WHAT THE EXERCISE ASKS: Return the lines that run from the beginning of the entries to the line holding "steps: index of", inclusive, and drop the pictures.

[[ SOURCE MATERIAL, beginning ]]

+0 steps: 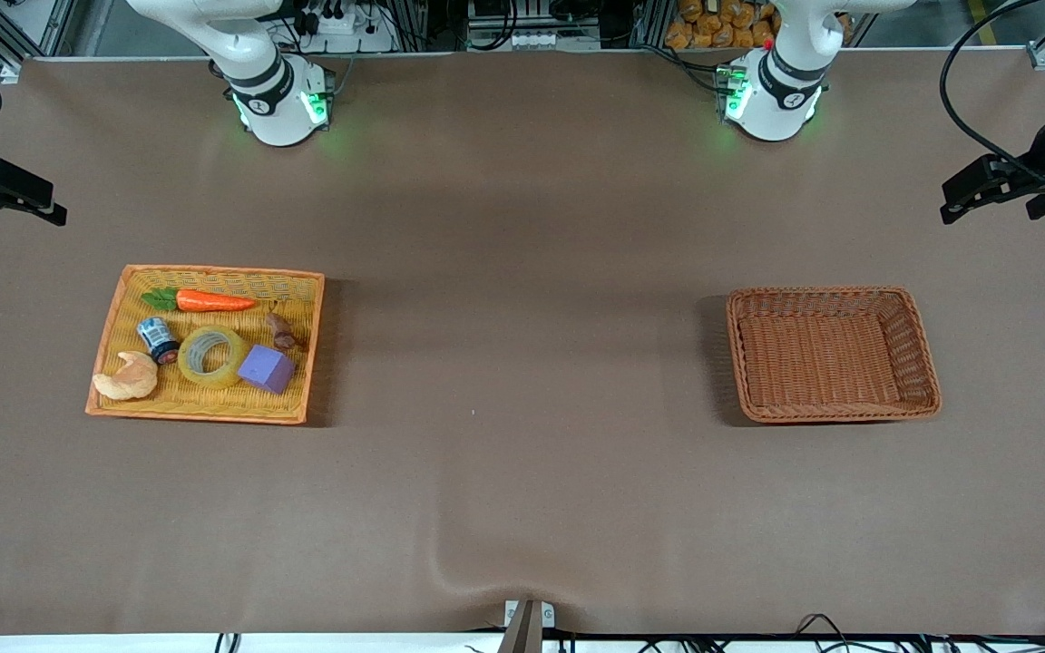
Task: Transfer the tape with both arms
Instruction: 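Move the right gripper toward the tape roll in the yellow tray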
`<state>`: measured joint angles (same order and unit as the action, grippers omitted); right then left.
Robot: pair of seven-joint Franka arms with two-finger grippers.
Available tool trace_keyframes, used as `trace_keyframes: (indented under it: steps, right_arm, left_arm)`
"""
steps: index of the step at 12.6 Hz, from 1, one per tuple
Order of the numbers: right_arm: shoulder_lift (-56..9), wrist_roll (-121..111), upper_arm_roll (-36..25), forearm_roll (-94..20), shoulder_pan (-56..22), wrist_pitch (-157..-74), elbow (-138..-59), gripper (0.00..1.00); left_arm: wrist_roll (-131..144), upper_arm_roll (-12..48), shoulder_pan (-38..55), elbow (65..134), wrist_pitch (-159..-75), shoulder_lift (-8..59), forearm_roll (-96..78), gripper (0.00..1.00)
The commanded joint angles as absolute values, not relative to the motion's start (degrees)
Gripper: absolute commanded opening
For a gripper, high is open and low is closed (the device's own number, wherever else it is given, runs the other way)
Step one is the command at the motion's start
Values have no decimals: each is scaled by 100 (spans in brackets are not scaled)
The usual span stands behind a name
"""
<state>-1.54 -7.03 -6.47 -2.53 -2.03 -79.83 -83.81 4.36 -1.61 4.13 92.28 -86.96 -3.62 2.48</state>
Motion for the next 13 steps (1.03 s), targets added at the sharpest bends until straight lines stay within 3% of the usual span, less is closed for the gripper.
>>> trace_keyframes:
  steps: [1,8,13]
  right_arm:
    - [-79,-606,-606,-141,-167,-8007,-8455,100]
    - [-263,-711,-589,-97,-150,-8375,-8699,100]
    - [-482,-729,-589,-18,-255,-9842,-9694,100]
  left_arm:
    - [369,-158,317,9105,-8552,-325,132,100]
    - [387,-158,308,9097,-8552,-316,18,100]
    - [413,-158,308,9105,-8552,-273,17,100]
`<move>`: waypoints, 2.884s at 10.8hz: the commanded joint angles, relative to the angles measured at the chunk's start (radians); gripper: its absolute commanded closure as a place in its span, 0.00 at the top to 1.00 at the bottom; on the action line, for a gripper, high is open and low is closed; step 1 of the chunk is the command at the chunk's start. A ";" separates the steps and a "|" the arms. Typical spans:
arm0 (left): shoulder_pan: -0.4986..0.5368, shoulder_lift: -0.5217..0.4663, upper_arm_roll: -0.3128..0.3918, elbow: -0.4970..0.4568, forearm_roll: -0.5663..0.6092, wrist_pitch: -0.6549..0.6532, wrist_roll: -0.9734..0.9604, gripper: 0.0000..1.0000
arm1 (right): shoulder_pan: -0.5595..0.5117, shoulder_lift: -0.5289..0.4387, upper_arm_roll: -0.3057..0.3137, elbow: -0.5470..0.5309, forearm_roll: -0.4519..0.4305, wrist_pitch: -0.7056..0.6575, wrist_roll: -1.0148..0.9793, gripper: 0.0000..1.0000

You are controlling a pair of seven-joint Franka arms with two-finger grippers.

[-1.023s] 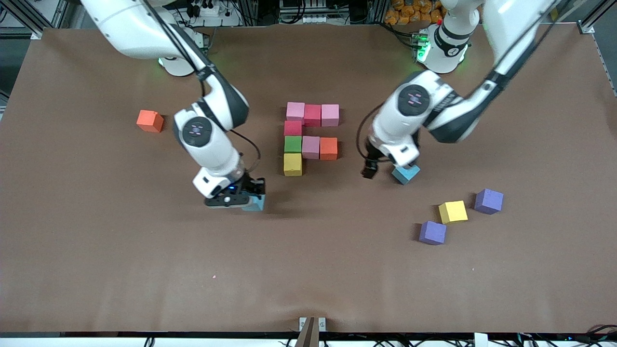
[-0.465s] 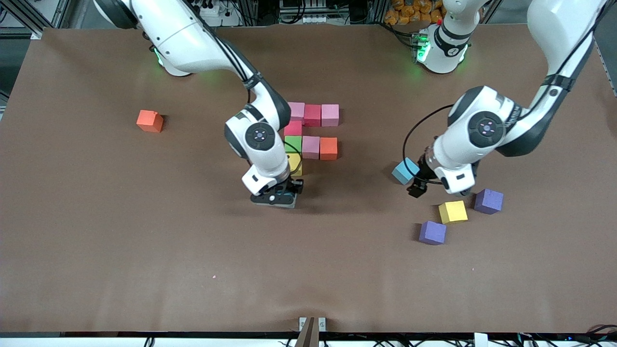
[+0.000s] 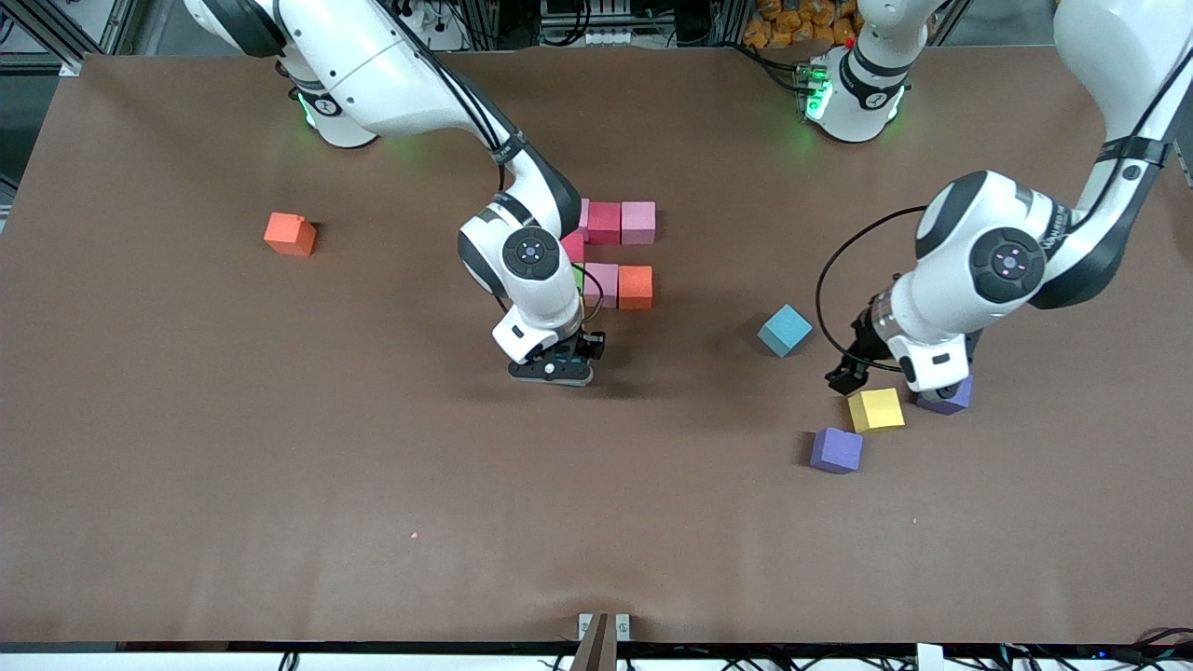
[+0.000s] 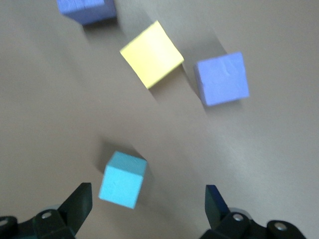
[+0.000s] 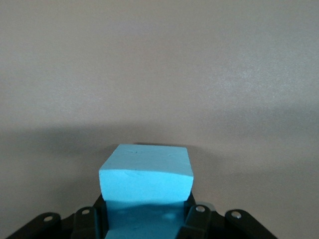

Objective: Arrange 11 blocks into digit 3
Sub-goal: 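Lower the cyan cube below yellow while the left gripper reaches another cyan, then grasp the second cyan cube with the left gripper while the right gripper releases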

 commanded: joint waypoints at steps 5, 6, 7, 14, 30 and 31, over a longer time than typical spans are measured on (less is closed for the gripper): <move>0.116 0.034 -0.006 -0.063 0.059 -0.042 0.256 1.00 | 0.026 -0.006 -0.012 -0.046 0.016 -0.008 0.000 0.38; 0.113 0.037 -0.006 -0.066 0.060 -0.041 0.256 1.00 | 0.026 -0.006 -0.012 -0.046 0.017 -0.009 0.000 0.39; 0.101 0.048 -0.006 -0.077 0.059 -0.036 0.254 1.00 | 0.028 -0.012 -0.009 -0.046 0.016 -0.034 -0.001 0.40; 0.007 0.049 -0.009 -0.241 0.060 0.159 0.121 1.00 | 0.051 -0.017 -0.009 -0.044 0.016 -0.080 -0.003 0.42; -0.025 0.078 0.038 -0.348 0.195 0.312 0.003 1.00 | -0.003 -0.223 -0.029 -0.046 0.021 -0.187 -0.003 1.00; -0.025 0.077 0.037 -0.345 0.191 0.311 0.003 1.00 | -0.035 -0.284 -0.031 -0.046 0.019 -0.253 -0.001 1.00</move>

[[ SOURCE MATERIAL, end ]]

SOLUTION:
+0 steps: 
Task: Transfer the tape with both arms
Instruction: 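Move the right gripper toward the tape roll in the yellow tray
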`<state>`: measured joint angles (same order and unit as the action, grippers omitted); right then left.
Robot: pair of seven-joint Franka arms with two-finger grippers.
Available tool trace_keyframes, used as `trace_keyframes: (indented under it: steps, right_arm, left_arm)`
"""
steps: index of the step at 12.6 Hz, from 1, one per tuple

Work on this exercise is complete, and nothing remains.